On. Antonio SODA: Più che tirare le fila e concludere, vorrei rappresentarvi due altre semplici riflessioni. La prima riguarda il ruolo che rivestono il Comitato per la legislazione- in sede nazionale attraverso il regolamento parlamentare - e gli analoghi istituti creati presso le Regioni - attraverso i regolamenti assembleari - e che in misura rafforzata dovranno svolgere al fine di avere più forza e potere di incidere in quel processo di auto-limitazione del legislatore, di cui parlavo nel mio intervento iniziale.
Mi spiego: oggi il Comitato per la legislazione formula pareri che si esprimono o in osservazioni o in condizioni per le Commissioni di merito, che possono però essere superate con una semplice motivazione - a volte apparente - che giustifica il superamento di questa condizione.
Nella mia esperienza, in questo periodo, al Comitato per la legislazione, il tema più spinoso è quello proprio della semplificazione, per la presenza nei testi normativi di provenienza sia governativa che parlamentare di forti elementi di eterogeneità, quando non addirittura di contraddittorietà delle norme e delle materie oggetto dei provvedimenti.
E dunque una apposizione di condizione, quando può essere superata dalla volontà politica senza vincoli, indebolisce il Comitato, indebolisce il processo di semplificazione, aggiunge complicazioni e contraddizioni all'interno del sistema.
Direi che i tempi rendono matura l'esigenza di un rafforzamento di questi strumenti, apparentemente tecnici, che però nascono da una volontà politica del legislatore che si auto-limita, che si deve auto-limitare con forza e con coraggio.

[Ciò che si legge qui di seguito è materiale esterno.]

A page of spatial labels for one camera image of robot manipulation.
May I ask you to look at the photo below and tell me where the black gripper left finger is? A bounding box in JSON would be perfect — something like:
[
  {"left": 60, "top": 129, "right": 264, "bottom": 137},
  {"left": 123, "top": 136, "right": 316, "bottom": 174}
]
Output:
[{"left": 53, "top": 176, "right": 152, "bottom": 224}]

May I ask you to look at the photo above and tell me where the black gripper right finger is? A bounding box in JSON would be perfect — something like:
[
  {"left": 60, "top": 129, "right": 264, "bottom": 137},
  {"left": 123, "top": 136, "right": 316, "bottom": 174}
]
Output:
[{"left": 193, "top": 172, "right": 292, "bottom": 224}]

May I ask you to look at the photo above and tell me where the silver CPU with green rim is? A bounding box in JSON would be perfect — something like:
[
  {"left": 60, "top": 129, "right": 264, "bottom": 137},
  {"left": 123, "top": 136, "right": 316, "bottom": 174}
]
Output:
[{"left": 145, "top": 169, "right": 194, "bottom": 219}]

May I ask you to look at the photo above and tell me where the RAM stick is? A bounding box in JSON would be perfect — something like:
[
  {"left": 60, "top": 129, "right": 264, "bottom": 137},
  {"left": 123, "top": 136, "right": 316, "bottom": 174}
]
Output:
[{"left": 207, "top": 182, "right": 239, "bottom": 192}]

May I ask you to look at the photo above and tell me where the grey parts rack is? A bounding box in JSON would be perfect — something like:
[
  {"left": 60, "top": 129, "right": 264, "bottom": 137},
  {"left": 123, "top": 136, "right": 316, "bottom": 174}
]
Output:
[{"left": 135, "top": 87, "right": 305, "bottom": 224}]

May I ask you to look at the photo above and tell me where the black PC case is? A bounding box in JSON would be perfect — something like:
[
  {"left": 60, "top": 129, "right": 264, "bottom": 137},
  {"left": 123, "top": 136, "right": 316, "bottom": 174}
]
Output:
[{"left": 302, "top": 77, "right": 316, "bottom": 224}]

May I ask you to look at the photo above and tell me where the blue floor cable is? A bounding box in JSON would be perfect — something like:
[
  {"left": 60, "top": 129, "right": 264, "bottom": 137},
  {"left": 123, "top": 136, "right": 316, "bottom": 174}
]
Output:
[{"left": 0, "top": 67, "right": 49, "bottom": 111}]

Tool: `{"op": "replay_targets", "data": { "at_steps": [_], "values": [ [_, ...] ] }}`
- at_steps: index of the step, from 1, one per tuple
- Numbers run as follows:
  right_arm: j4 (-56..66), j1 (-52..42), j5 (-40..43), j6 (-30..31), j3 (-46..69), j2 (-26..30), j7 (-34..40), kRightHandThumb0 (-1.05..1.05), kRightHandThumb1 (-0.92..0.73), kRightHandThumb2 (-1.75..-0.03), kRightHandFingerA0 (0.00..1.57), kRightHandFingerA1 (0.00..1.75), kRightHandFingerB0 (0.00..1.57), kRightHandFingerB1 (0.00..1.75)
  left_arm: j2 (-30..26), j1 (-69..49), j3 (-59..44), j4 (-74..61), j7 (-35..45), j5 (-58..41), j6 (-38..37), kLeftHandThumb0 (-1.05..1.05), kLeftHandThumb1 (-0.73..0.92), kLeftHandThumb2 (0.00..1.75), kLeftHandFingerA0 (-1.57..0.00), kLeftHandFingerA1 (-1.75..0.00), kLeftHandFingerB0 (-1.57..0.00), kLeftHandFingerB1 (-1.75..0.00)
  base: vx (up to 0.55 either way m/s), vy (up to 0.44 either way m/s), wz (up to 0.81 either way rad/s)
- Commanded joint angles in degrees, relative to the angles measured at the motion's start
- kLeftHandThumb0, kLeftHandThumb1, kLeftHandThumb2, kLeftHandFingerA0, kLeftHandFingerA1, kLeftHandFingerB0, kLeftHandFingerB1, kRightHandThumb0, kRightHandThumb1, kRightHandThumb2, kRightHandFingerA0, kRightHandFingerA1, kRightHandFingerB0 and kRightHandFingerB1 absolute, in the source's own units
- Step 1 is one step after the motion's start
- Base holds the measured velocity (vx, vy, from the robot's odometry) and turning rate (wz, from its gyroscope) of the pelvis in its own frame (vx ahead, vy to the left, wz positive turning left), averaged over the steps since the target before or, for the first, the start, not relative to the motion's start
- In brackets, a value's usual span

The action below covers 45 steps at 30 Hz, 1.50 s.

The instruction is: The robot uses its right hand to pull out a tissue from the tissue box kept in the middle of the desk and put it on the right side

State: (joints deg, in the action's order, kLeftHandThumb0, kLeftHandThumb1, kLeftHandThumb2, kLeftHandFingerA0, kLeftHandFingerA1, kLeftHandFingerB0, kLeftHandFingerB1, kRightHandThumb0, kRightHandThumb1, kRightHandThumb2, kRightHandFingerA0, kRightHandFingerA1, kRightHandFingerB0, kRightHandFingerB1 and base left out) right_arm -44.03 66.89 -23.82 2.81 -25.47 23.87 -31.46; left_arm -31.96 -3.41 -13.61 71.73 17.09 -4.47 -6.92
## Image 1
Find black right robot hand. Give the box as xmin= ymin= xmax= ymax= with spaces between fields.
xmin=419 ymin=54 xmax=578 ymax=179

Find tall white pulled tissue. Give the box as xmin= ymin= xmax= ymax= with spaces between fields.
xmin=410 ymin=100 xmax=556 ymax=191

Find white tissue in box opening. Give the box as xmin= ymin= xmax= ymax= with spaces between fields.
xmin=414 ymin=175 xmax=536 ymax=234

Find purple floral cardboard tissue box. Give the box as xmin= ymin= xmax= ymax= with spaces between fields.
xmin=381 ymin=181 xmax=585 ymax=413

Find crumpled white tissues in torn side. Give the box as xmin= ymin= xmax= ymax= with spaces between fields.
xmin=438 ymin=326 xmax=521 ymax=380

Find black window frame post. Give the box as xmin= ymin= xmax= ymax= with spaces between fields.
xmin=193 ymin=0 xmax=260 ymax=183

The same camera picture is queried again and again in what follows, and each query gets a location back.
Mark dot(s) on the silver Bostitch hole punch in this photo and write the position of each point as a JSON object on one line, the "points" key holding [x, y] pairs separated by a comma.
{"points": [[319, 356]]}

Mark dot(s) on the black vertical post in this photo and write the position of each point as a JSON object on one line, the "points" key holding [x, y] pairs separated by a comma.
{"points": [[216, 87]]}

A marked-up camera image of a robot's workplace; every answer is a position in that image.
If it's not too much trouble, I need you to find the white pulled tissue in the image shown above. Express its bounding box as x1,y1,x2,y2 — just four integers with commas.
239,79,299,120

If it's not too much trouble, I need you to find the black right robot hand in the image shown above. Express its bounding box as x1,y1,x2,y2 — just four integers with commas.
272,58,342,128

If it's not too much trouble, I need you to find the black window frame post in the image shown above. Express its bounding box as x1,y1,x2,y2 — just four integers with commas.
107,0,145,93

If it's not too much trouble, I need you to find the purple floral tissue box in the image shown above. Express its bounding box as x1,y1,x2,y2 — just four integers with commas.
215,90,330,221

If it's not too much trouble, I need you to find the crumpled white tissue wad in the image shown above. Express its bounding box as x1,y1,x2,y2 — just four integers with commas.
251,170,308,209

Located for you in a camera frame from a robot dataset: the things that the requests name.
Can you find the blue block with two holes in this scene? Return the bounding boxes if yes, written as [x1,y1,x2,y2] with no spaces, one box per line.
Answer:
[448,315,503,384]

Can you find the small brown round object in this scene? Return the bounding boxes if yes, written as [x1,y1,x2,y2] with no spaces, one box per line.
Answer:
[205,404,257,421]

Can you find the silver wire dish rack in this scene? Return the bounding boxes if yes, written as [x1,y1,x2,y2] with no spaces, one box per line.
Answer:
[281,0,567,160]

La seconda riflessione riguarda l'assenza di un istituto di "riserva dei codici", non presente neanche nella riforma costituzionale pur ampia e organica attualmente all'esame del Senato. Sarebbe auspicabile e doveroso - anche per la storia e la cultura e la tradizione dei codici civile e penale nonché dei codici di regolazione processuali civile e penale - sostituire alla concezione del codice polivalente e onnivoro, come era il codice napoleonico, dei corpi organici, ordinati per materie, coerenti tra di loro. Per fare questo occorre affermare come vincolo costituzionale la riserva dei codici, nel senso che ogni qualvolta si interviene in una materia di natura penale o in una materia che è disciplinata dal codice civile, si deve intervenire in quella sede, non attraverso migliaia e migliaia di percorsi. Nell'attuale legislatura, per esempio, a fronte delle proclamazioni che tutti facciamo, di depenalizzazione, noi abbiamo creato nuove fattispecie penali, noi abbiamo ripenalizzato ciò che a volte non lo era più: mi riferisco, ad esempio, ad alcuni aspetti della materia del diritto di autore e dell'editoria. Non so se giustamente o ingiustamente, legittimamente o illegittimamente - valutazione che cambia a seconda dei parametri adottati - certo è che si interviene, attraverso una legislazione penale, al di fuori del codice penale. In questo senso, un vincolo costituzionale per materie costringerebbe il legislatore ordinario a seguire le strade coerenti della semplificazione, dell'ordine, della sistemazione e quindi dell'accessibilità.
Questa penso che debba essere, dal punto di vista sostanziale, una nuova frontiera di elaborazione politico-culturale e scientifica, accanto a quella della informatizzazione.